Because of their cell-free aspect, as well as other therapeutic benefits, mesenchymal stem cell-derived exosomes have gained great popularity to with researchers over the past few years. In vitro studies on rodents have shown the benefits of MSC-derived exosomes on recovery from MI. In a study by Wang et al., adult MSC-derived exosomes were shown to improve angiogenesis and cardiac function after being injected into mice post-MI [41]. These exosomes have also been shown to stimulate neovascularization and anti-inflammation in rats after ischemic injury [58]. Huang et al., also performed a study where MSC-derived exosomes were shown to have pro-cardioprotective effects in a rat model [59]. All of these factors are crucial in repairing the microenvironment from ischemia, highlighting the potential of MSC-derived exosomes in cardiac regenerative medicine.

In another study by Ju et al., cardiac mesenchymal stem cells (C-MSCs) were isolated from adult mice and exosomes derived from these C-MSCs were obtained through the culture medium.
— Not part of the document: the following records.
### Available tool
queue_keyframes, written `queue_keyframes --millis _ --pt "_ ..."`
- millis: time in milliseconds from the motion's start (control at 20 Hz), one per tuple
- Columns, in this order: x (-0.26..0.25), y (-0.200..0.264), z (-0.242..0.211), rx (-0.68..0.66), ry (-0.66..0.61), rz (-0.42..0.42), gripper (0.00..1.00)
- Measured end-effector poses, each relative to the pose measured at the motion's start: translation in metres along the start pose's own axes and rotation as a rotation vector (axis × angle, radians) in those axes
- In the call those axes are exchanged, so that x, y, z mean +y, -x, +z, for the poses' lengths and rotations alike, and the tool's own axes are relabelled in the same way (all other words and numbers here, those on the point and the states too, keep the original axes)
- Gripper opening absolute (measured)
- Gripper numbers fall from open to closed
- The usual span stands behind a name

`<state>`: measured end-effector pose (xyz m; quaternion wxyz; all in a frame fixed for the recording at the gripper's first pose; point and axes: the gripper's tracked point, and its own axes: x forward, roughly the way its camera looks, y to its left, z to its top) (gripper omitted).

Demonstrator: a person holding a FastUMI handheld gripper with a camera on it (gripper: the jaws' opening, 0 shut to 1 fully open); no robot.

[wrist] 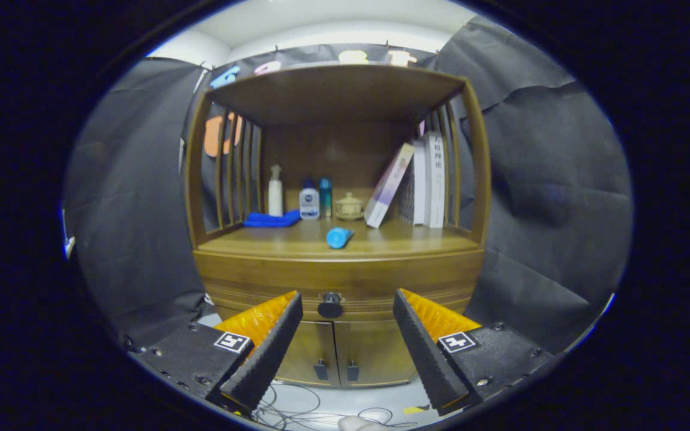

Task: Pull open the drawer, take out the items inside it, and place them on the countertop above the cabinet.

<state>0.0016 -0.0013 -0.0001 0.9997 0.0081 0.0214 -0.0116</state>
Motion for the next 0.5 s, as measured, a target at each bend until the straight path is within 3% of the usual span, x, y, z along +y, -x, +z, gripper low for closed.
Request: queue_keyframes --millis 250,500 --pt "0.003 0.051 0.034 -0.124 0.002 0.005 1.0" --pt "0.002 0.067 0.043 -0.145 0.005 0.003 0.99"
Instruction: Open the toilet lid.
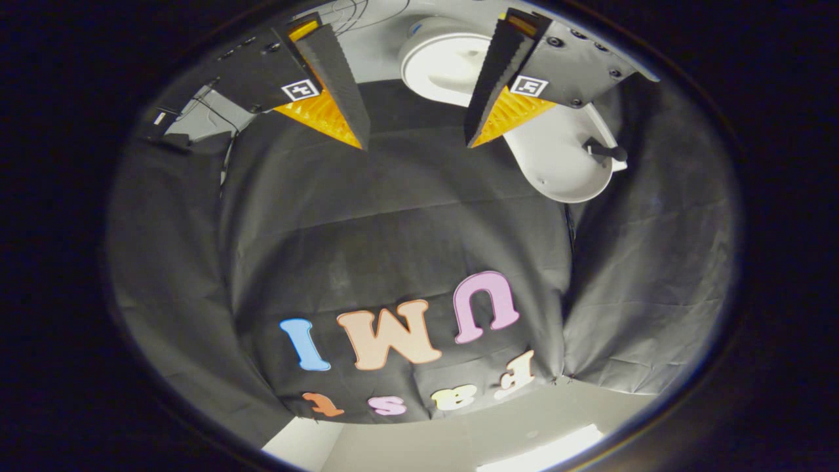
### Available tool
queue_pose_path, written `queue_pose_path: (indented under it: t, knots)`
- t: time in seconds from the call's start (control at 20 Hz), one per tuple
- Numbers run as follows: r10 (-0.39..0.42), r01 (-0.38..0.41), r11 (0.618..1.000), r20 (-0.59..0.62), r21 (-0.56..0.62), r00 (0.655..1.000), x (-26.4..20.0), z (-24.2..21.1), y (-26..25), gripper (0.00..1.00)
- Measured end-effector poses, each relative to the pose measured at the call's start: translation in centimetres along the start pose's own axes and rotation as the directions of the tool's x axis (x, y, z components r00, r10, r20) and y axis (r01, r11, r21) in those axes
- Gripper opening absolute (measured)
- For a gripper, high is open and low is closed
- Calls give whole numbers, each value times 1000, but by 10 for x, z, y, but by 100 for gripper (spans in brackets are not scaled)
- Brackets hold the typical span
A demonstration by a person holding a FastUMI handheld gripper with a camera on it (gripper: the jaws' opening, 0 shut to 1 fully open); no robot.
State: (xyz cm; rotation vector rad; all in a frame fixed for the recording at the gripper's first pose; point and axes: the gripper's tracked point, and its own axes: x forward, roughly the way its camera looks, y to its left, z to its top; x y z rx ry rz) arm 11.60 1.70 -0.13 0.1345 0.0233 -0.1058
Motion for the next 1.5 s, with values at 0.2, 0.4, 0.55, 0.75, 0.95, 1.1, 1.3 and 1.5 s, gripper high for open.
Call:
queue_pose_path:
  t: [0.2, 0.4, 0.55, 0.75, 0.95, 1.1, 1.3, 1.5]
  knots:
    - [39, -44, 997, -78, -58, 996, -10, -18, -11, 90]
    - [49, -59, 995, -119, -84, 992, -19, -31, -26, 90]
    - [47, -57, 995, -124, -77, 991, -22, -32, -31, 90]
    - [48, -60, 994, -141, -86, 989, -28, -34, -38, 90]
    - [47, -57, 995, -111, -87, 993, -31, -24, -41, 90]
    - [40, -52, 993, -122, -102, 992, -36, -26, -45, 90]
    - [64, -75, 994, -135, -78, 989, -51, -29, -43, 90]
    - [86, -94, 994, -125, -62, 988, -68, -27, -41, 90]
The C-MSC-derived exosomes were purified and injected into mice that were previously subjected to myocardial infarction, to assess the long-term effects of the exosomes on cardiac repair after ischemia [60]. The results of this study concluded that the C-MSC-derived exosomes slowed the deterioration of left ventricular function one month after myocardial infarction [60]. Additionally, Ju observed that the hearts treated with the C-MSC-derived exosomes contained a higher density of capillaries and proliferative cells post MI [60]. This is just one of many studies to show the angiogenesis promoting characteristics of exosomes derived from MSCs and their potential clinical uses to treat heart disease.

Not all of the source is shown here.